Further applications possible with Power Tagging’s solutions are demand side management (DSM), intelligent management of electric vehicles (EVs) for smart roaming and load balancing, and Conservation Voltage Regulation (CVR) continuously optimized in real time.

Another crucial application for power tagging is the improved management of transformers in an aging transformer fleet -- especially with EVs rapidly coming online. The majority of transformers are reaching the end of their 40-year useful life at the same time that EVs at a foreseeable 20 percent penetration would overload the transformer, according to Berens. Power tagging can control the loading of the transformer, managing the load in tandem with utilities and EV power management tools.

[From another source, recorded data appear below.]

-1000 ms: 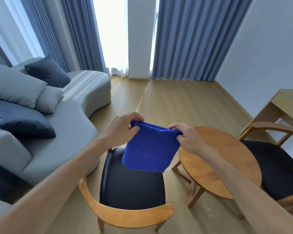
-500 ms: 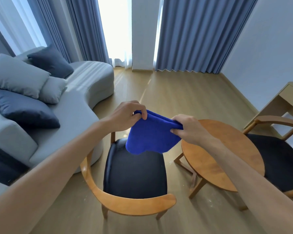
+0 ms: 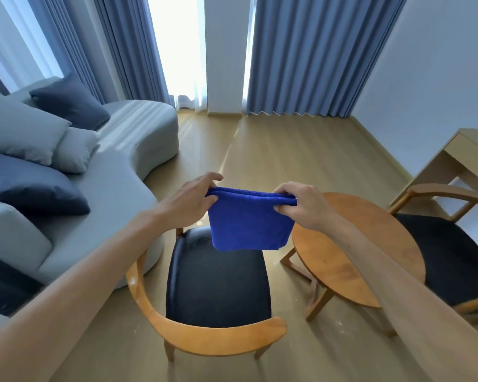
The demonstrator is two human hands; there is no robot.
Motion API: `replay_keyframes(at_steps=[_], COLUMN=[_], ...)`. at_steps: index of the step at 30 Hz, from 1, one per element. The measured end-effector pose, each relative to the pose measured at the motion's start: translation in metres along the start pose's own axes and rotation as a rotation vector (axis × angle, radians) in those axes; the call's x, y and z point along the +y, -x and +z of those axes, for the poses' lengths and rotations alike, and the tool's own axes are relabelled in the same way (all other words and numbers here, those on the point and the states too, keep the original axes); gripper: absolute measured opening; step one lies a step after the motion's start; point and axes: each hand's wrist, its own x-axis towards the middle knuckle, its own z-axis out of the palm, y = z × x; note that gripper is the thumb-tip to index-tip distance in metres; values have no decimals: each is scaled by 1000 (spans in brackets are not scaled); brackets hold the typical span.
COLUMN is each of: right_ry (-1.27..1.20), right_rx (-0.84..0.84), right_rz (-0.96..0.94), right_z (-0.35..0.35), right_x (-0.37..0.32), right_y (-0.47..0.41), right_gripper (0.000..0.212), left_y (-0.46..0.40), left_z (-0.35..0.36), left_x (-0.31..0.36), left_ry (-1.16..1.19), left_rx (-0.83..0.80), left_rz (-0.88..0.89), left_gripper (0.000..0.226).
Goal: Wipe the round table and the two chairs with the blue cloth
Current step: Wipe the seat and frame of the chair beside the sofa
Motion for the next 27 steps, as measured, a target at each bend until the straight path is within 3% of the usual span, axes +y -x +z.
replay_keyframes(at_steps=[7,12,18,22,27], right_ry=[-90,-118,-155,-161,-182], right_rx=[62,178,292,323,274], right_rz=[154,246,313,316,327], right_z=[-4,-19,-64,-97,-151], right_x=[24,62,125,185,265], right_y=[37,84,138,176,224], right_gripper=[21,19,19,21,16], left_y=[-19,-36,-63,-82,-116], left_z=[33,85,152,205,275], left_x=[9,51,121,173,250], left_ry=[-54,211,423,414,405], left_rx=[-89,-202,-191,-202,-117], left_rz=[67,-29,-50,-35,-87], left_gripper=[15,15,17,30,19])
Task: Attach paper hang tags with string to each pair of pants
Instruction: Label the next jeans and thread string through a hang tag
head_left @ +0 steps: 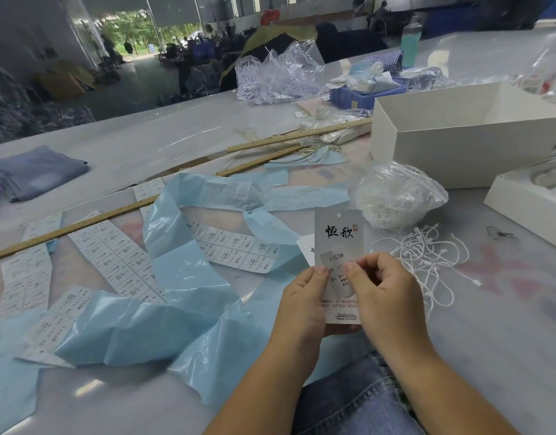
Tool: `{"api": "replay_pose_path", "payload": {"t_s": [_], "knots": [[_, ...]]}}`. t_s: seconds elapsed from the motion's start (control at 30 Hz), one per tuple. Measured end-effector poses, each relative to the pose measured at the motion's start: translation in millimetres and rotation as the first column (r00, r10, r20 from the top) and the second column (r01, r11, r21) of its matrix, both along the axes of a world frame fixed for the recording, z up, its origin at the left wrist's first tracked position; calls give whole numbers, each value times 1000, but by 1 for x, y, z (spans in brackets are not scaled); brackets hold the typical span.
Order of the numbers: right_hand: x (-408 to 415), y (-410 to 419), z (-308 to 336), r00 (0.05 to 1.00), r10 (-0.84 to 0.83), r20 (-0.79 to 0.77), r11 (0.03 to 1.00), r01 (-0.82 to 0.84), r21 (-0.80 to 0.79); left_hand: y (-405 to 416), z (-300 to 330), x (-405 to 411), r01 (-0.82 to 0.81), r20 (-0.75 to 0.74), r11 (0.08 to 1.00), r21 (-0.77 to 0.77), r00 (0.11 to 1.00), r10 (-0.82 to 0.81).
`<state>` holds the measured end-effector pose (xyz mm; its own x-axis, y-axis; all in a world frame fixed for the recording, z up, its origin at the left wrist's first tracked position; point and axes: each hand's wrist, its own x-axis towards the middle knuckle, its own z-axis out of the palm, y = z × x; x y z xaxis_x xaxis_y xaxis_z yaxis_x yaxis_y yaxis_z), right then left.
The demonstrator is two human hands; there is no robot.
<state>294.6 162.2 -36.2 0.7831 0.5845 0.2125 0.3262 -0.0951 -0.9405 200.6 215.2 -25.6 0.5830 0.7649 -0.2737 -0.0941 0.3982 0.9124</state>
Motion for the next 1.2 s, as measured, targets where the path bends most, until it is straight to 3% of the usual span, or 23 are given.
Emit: {"api": "replay_pose_path", "payload": {"t_s": [0.23, 0.47, 0.6, 0.8, 1.03, 1.2], "knots": [[2, -1, -1, 996, -6, -89, 998, 12, 62, -1, 0, -1, 36, -7, 999, 16, 999, -36], [3, -4, 3, 976, 178, -122, 983, -171, 67, 2, 1, -5, -27, 10, 998, 58, 1000, 26], [6, -6, 11, 925, 286, -251, 958, -281, 57, 3, 5, -8, -41, 8, 997, 65, 999, 41], [5, -20, 25, 744, 518, -423, 839, -538, 81, 3, 22, -20, -110, 14, 994, 30, 994, 109], [-17, -46, 46, 661, 544, -517, 751, -659, -53, -23, 37, -52, -95, -47, 987, 132, 994, 102], [-46, -69, 62, 606, 574, -551, 718, -696, -17, -46, 51, -81, -131, -44, 981, 141, 989, 138]]}}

The digital “tags” are attached to grid-resident devices and provide data about the power these devices consume, produce, or conduct. The technology uses algorithms to monitor energy flow on the grid in real time.

Power Tagging uses "grid resident communications" where the data "rides" on the the power signal but is distinguished from other PLC techniques by being digital. According to Berens, analog signals in other powerline schemes don't make it back to the substation -- "The signals get destroyed by the grid itself."  Additionally, the digital signal is "difficult to find," according to Berens, providing a stronger measure of grid cyber-security.

"It provides communication from substation to endpoint and back," said Berens.

Power Tagging has demonstration projects across 19 miles of grid with four utilities, including Xcel Energy and Morgan County Rural Electric Association. Power company Dominion, which is piloting the technology, invested in Power Tagging, along with Lockheed Martin in their $5 million round A.

Proximetry could be considered a competitor to this technology.

The firm is in the midst of raising a $20 million to $25 million Round B.